### What is expected
When the line containing "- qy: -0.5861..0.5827" appears in the data below, begin copying there and stop only after the line containing "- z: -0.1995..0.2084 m".

====== Data listing

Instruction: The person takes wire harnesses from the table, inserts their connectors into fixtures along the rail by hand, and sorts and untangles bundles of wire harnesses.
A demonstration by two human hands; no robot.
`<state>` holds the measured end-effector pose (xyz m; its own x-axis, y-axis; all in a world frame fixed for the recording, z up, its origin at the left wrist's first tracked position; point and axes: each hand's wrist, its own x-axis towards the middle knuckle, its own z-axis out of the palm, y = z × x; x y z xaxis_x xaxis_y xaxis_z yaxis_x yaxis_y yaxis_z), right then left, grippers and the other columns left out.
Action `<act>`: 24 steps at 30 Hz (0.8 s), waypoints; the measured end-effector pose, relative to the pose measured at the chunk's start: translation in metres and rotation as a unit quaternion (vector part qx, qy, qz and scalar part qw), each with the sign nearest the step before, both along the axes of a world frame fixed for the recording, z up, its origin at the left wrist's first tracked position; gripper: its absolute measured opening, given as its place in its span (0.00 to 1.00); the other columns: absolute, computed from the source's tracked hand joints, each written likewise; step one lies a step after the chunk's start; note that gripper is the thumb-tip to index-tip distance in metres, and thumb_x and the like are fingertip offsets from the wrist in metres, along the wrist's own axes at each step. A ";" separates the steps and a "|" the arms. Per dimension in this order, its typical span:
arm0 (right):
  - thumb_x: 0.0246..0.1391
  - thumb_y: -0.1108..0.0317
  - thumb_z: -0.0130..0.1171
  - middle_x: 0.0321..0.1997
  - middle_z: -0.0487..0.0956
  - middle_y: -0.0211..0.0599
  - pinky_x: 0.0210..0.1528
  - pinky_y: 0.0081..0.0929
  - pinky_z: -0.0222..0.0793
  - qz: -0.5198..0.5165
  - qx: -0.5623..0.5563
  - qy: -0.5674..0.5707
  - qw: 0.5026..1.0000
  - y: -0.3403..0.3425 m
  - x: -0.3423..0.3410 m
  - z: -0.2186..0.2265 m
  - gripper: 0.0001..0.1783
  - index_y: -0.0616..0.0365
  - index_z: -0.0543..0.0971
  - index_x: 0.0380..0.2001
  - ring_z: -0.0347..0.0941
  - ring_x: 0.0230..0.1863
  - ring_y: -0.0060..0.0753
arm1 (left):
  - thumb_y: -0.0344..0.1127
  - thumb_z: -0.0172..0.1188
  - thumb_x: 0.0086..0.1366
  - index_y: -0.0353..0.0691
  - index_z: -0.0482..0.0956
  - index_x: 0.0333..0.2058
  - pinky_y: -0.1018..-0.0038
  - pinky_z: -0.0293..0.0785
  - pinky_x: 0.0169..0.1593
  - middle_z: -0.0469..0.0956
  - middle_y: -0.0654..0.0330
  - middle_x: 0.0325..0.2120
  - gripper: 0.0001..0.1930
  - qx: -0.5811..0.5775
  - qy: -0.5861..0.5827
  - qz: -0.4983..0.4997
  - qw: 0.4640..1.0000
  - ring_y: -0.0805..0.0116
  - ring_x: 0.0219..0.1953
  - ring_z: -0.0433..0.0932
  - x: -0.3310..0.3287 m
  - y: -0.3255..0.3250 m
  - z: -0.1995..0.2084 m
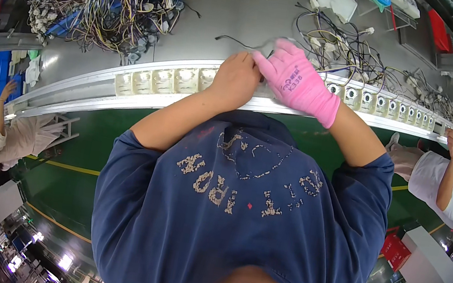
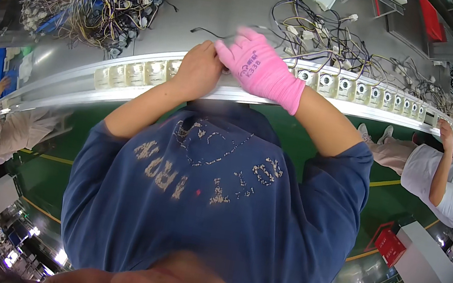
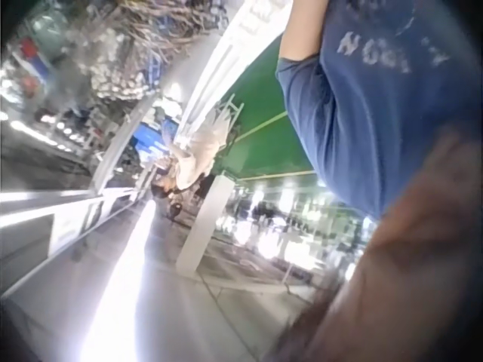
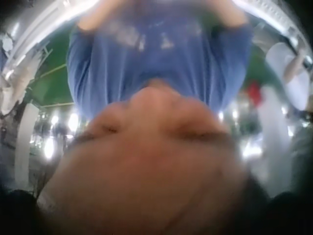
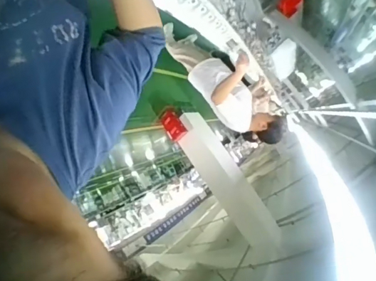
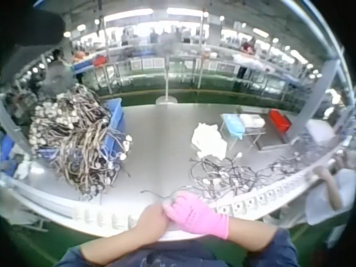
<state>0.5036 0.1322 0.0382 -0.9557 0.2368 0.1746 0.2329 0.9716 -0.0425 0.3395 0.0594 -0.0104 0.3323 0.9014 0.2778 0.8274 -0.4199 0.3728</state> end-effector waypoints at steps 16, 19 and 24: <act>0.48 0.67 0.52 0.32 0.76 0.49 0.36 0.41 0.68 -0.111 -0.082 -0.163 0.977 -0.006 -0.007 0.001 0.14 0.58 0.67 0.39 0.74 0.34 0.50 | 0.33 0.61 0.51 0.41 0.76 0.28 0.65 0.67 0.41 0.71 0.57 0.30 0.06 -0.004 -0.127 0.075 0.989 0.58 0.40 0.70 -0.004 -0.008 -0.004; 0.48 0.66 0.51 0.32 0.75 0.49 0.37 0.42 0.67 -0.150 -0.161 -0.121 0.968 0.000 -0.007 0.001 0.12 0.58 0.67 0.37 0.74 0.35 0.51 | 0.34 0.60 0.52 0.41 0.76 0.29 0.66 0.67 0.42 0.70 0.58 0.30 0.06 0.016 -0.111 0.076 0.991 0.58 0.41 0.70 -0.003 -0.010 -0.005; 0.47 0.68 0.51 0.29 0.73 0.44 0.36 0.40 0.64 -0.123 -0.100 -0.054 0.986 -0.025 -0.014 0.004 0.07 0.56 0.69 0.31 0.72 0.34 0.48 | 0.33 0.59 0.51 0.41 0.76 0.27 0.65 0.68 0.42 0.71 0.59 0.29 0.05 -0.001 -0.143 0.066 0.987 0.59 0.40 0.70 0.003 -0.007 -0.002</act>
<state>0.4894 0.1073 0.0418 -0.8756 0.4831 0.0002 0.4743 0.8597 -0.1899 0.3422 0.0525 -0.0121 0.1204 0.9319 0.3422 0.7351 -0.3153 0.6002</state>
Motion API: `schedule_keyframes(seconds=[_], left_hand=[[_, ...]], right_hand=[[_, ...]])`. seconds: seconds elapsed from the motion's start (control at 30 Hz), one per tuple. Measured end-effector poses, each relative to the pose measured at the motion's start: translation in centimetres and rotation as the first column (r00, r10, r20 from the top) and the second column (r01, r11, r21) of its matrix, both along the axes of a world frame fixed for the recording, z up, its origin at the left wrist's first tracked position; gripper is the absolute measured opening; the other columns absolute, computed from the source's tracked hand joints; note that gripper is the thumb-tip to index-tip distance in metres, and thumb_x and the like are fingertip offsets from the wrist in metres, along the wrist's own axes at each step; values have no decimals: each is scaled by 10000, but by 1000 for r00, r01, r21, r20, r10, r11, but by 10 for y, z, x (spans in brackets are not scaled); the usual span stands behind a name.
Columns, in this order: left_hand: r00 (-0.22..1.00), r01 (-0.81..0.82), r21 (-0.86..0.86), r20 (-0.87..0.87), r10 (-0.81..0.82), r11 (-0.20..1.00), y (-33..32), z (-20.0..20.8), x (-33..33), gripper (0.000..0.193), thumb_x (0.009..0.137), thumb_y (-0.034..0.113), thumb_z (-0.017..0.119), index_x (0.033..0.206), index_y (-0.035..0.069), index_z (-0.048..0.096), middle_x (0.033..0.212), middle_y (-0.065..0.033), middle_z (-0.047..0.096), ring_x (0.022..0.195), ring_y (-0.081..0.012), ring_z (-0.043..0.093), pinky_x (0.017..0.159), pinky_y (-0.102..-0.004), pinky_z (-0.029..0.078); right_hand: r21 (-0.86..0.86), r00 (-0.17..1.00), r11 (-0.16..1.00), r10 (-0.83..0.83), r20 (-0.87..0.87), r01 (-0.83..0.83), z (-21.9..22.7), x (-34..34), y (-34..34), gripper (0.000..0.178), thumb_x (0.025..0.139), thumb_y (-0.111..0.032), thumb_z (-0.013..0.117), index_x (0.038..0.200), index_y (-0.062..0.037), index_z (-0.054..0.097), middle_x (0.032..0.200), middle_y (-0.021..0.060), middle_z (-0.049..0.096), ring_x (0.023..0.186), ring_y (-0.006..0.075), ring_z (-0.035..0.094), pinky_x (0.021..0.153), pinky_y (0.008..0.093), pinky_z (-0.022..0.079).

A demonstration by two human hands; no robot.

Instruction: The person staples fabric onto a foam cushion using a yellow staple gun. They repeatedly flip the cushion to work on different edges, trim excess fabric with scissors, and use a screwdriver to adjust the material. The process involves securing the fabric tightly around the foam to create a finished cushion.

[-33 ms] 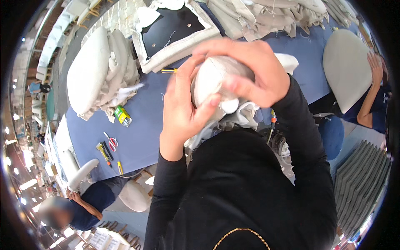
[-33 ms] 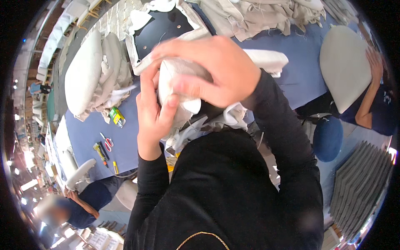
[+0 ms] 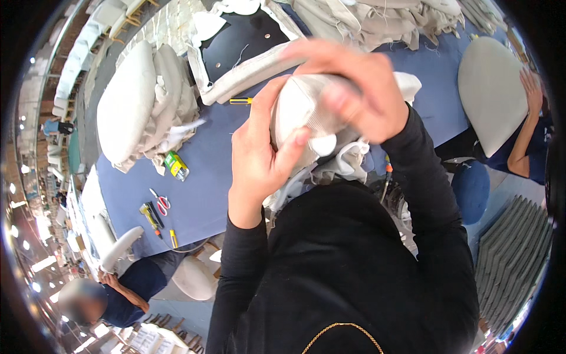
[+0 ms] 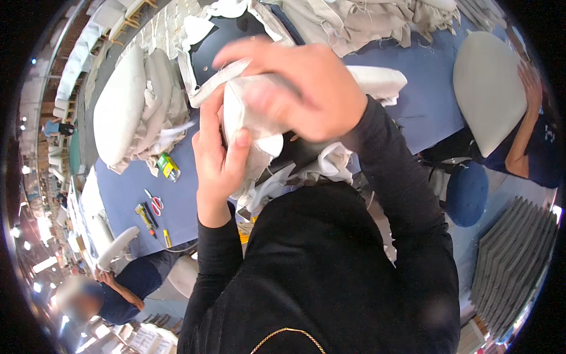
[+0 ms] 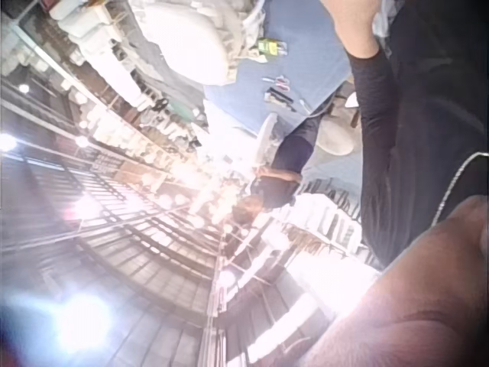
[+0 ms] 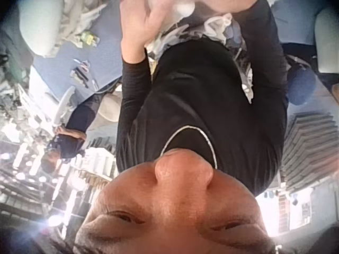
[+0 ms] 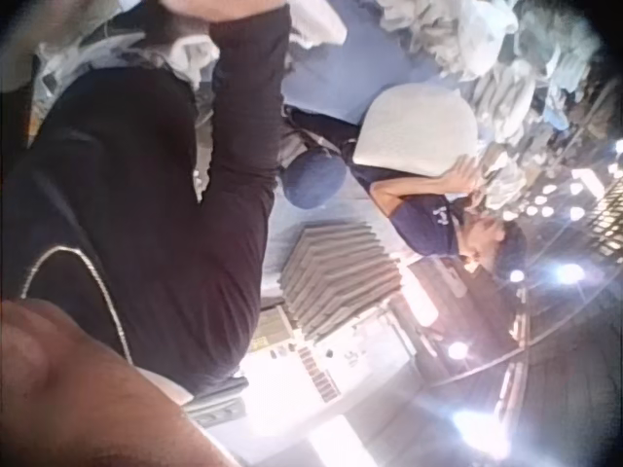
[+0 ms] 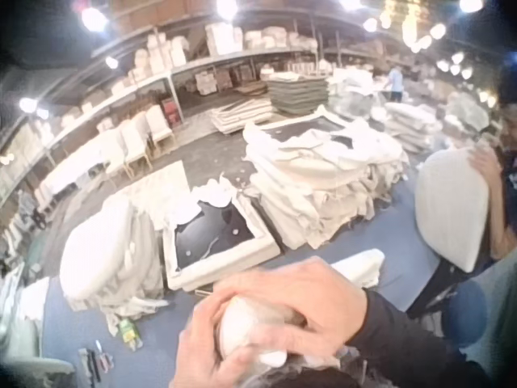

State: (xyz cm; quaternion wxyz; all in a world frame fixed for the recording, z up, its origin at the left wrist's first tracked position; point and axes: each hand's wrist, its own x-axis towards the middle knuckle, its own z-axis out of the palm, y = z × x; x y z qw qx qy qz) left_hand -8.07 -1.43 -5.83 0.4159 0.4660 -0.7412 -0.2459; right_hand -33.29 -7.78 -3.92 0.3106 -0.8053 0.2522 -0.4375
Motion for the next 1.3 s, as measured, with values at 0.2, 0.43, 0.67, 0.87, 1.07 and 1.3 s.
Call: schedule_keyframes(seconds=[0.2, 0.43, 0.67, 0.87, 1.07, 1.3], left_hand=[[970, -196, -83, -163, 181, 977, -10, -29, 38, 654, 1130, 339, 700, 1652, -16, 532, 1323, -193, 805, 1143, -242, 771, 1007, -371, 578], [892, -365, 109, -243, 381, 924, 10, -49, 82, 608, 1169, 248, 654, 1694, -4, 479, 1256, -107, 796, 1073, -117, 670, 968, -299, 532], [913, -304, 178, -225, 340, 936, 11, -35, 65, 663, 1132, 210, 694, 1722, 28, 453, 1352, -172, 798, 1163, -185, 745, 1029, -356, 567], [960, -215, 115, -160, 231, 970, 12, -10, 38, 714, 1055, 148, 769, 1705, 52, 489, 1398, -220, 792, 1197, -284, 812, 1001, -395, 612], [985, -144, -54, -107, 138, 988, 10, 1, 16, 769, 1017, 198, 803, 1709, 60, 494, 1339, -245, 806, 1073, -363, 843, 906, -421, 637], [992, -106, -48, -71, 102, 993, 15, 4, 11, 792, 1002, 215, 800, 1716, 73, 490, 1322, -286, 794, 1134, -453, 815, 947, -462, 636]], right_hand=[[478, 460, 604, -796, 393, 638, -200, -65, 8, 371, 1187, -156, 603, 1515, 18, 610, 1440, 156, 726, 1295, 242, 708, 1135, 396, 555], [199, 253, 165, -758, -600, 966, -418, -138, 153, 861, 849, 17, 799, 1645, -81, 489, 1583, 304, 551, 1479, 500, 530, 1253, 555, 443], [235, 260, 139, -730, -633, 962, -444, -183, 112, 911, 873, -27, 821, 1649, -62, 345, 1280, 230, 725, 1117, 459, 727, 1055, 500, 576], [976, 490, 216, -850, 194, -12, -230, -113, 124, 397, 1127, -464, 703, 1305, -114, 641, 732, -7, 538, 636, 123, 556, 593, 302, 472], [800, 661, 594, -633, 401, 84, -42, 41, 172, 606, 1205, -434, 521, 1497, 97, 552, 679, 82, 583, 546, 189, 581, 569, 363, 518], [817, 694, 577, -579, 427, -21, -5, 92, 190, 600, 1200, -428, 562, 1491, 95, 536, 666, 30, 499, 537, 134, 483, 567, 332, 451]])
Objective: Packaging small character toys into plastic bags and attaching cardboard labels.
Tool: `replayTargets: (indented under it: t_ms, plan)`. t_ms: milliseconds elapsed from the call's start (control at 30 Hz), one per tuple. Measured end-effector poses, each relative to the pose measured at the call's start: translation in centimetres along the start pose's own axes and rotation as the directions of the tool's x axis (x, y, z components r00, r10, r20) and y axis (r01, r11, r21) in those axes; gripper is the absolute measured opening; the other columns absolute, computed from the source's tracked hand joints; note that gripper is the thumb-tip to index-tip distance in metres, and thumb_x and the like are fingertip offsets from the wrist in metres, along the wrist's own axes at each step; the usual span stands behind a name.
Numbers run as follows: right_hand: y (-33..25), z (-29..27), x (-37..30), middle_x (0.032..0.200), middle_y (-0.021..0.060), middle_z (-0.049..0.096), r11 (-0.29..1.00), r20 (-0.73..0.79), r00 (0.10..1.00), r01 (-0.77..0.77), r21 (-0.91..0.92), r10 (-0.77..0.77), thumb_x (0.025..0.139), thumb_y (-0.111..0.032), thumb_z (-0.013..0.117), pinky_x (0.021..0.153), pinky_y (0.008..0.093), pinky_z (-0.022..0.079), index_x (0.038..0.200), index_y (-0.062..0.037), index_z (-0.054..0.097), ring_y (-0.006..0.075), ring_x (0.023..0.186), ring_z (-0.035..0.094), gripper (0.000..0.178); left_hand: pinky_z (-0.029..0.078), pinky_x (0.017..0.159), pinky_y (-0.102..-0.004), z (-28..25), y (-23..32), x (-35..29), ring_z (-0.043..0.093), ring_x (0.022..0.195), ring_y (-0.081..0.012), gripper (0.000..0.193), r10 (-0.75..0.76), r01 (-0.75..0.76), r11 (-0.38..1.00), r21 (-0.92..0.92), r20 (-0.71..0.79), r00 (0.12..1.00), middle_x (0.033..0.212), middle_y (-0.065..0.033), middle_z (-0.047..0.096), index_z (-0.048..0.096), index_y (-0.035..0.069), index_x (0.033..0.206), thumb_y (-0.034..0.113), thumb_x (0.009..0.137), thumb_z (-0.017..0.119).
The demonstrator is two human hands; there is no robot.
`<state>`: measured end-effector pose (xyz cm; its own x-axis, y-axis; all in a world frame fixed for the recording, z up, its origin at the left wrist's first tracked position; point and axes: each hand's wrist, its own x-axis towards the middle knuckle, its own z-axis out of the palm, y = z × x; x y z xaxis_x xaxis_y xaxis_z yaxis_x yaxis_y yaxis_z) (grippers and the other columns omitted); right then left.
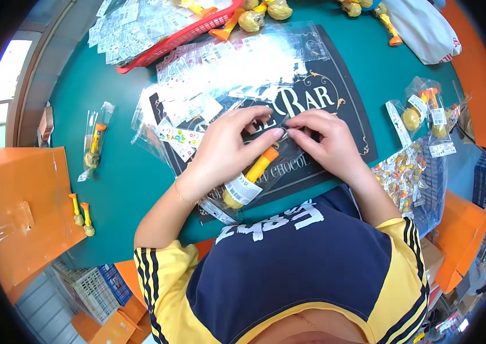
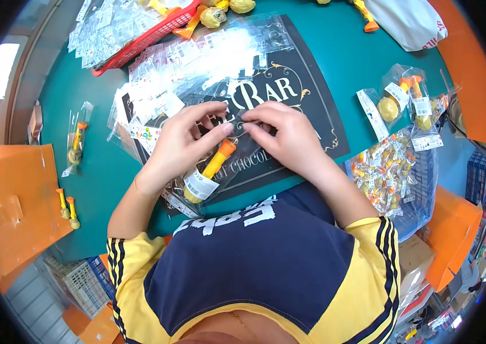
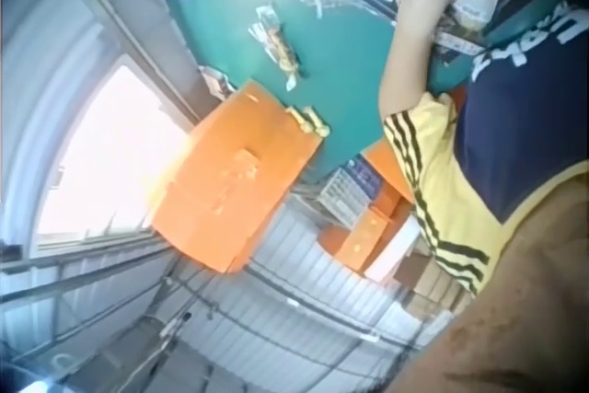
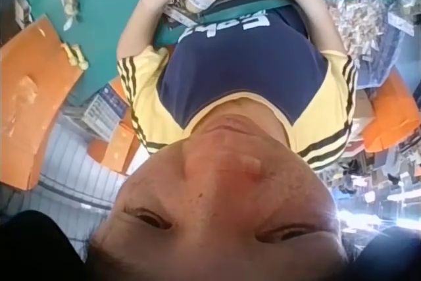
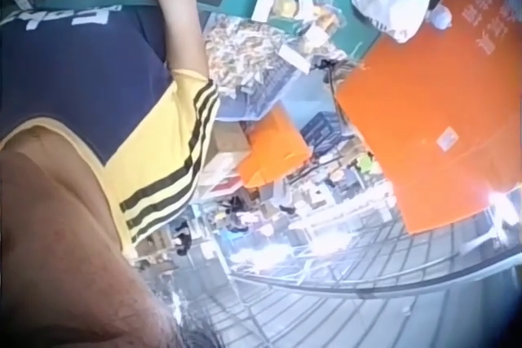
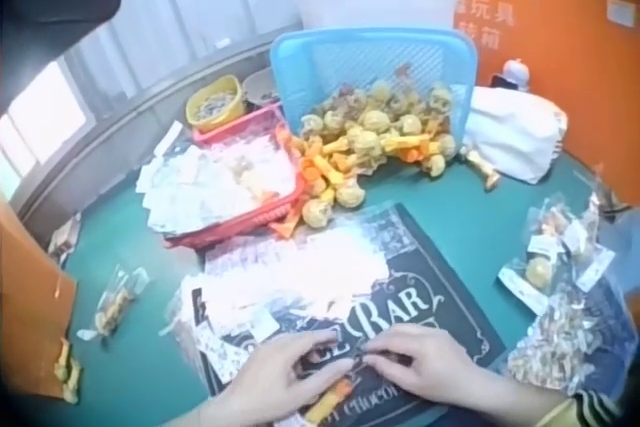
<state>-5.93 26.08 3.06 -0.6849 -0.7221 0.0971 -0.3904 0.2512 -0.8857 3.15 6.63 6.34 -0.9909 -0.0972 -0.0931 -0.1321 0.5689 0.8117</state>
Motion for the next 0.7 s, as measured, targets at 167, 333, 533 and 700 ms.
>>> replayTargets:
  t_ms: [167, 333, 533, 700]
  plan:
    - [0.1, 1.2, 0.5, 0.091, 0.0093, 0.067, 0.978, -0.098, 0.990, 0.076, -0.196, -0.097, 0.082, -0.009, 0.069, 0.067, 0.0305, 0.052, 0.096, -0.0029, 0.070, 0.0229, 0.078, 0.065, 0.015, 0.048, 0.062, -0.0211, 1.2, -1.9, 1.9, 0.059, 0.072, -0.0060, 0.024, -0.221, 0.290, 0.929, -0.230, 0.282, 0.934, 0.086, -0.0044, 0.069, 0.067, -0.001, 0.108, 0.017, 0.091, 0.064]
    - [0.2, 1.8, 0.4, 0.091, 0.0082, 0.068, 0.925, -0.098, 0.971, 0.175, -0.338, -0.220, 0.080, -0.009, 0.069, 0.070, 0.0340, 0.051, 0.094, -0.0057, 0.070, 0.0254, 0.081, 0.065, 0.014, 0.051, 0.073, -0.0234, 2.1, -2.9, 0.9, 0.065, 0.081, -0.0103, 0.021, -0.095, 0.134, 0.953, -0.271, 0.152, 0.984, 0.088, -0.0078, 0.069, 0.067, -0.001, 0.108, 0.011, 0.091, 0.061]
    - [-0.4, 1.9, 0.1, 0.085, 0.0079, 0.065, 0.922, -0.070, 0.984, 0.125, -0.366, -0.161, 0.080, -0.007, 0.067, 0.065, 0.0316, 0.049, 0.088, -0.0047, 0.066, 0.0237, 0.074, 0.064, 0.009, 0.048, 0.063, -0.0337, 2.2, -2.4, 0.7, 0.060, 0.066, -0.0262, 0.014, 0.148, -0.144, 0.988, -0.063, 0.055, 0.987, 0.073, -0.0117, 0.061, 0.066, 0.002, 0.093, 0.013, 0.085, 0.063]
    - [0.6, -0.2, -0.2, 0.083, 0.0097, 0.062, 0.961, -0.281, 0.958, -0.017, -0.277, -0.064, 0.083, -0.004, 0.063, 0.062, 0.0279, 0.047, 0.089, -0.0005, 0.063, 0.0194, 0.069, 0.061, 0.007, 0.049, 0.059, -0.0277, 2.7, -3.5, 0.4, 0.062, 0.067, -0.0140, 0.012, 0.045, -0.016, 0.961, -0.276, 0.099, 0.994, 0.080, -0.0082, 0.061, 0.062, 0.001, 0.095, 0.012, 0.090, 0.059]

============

### Your solution
  - qy: -0.5861..0.5827
  - qz: -0.4983..0.4997
  - qw: 0.4640..1.0000
  - ring_y: -0.0805..0.0116
  - ring_x: 0.0219..0.1953
  - ring_z: -0.0433..0.0932
  - x: -0.3310..0.3287 m
  - y: -0.3255..0.3250 m
  - z: -0.1995..0.2084 m

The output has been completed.